__DATA SHOWN__:
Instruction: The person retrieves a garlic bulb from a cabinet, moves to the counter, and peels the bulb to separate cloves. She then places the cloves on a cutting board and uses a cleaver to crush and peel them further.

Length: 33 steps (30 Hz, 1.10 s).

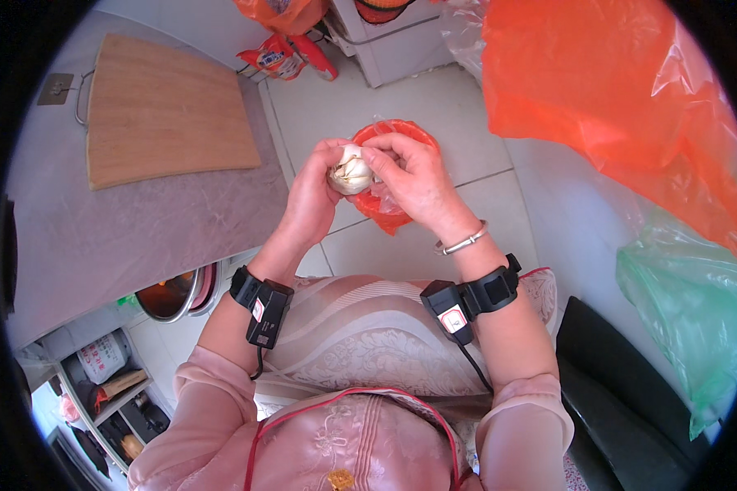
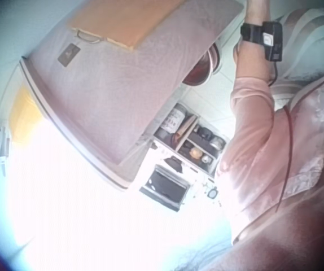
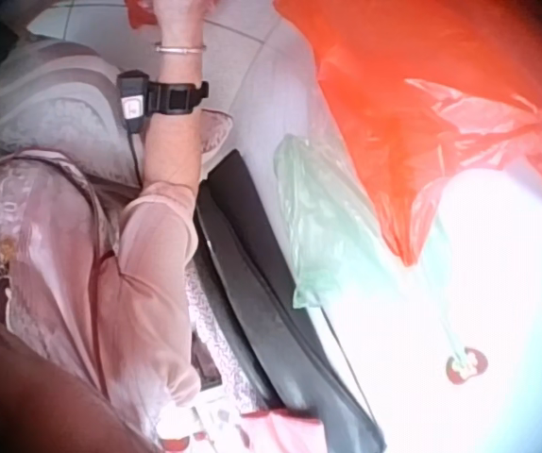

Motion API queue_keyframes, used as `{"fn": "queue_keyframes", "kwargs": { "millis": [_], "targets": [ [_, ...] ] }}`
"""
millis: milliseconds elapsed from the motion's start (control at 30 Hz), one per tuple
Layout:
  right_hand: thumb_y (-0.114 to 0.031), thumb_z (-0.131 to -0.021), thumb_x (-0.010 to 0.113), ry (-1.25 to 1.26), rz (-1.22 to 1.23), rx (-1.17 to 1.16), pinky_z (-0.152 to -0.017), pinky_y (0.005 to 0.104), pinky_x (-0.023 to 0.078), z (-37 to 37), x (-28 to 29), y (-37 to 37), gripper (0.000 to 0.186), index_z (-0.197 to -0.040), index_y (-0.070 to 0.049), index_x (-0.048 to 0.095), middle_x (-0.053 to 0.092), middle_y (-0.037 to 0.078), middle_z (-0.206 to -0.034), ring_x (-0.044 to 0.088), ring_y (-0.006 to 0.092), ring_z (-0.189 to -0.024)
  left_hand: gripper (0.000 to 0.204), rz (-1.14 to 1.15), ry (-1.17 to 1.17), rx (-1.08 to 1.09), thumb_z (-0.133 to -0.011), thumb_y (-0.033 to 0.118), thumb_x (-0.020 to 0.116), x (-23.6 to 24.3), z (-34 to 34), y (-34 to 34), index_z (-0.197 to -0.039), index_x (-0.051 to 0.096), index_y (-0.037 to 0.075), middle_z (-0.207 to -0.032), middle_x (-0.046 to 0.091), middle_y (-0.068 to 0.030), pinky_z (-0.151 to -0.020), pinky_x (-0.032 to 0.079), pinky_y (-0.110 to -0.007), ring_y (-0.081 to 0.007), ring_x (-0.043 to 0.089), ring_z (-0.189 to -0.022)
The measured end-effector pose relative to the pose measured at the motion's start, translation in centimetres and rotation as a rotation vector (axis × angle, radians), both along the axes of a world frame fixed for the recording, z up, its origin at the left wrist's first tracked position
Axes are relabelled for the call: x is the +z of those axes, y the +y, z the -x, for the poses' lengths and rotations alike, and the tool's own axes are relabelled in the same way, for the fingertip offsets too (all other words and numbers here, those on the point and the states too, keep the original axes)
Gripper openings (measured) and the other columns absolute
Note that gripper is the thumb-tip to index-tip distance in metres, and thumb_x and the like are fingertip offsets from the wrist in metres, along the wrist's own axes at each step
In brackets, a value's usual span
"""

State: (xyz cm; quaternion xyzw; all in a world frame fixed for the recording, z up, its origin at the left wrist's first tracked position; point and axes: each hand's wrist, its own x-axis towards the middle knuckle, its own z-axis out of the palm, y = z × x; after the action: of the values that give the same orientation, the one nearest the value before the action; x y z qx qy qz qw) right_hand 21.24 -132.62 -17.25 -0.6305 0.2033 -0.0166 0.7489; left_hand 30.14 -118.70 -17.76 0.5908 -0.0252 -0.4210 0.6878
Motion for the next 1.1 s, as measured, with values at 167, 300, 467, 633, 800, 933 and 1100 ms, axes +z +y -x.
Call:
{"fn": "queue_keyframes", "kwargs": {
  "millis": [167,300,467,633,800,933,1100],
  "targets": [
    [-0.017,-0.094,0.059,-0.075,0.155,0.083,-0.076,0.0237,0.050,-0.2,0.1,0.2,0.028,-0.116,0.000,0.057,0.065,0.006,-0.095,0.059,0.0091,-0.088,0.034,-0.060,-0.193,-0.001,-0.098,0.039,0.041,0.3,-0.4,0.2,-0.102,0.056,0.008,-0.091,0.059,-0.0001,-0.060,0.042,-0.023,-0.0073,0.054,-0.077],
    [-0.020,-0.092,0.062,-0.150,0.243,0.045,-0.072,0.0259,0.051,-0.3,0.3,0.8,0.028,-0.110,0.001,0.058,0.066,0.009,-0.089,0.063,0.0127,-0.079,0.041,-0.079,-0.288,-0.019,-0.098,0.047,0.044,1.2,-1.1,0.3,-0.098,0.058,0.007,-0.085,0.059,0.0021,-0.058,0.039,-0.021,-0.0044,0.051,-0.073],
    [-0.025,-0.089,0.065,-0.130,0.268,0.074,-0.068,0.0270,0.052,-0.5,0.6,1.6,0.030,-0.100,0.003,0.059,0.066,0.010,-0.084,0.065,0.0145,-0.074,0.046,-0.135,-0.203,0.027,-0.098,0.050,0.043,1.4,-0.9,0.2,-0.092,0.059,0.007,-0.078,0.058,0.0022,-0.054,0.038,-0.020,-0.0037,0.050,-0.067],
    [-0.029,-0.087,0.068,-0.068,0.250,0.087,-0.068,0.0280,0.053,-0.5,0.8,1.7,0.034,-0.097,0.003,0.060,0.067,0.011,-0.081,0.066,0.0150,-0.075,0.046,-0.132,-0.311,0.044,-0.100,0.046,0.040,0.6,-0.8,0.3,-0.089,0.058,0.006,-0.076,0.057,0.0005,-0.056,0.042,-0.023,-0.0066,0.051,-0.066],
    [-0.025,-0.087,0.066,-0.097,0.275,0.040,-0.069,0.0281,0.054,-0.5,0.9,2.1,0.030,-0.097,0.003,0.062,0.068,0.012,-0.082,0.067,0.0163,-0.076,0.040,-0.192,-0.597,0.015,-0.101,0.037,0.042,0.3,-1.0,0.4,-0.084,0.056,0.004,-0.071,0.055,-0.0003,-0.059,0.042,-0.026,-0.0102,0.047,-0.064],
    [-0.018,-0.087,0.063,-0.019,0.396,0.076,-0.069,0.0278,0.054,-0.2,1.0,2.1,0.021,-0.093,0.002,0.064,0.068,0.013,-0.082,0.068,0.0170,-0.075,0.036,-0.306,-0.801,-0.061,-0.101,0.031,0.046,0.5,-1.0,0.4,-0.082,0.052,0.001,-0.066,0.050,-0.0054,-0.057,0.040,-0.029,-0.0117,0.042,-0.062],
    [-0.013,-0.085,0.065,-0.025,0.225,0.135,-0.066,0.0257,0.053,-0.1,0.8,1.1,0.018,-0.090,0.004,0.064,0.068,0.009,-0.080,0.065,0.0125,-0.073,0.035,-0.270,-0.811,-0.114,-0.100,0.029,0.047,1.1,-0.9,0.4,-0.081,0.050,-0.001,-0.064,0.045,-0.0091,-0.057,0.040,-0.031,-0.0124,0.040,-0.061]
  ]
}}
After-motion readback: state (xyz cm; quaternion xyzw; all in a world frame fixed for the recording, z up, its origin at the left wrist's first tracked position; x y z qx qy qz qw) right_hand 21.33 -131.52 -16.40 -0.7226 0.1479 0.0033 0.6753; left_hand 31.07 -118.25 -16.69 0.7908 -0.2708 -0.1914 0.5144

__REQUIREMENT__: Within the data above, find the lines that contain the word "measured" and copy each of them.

__TASK OUTPUT__:
The measured end-effector pose relative to the pose measured at the motion's start, translation in centimetres and rotation as a rotation vector (axis × angle, radians), both along the axes of a world frame fixed for the recording, z up, its origin at the left wrist's first tracked position
Gripper openings (measured) and the other columns absolute
Motion for the next 1.1 s, as measured, with values at 167, 300, 467, 633, 800, 933 and 1100 ms, axes +z +y -x.

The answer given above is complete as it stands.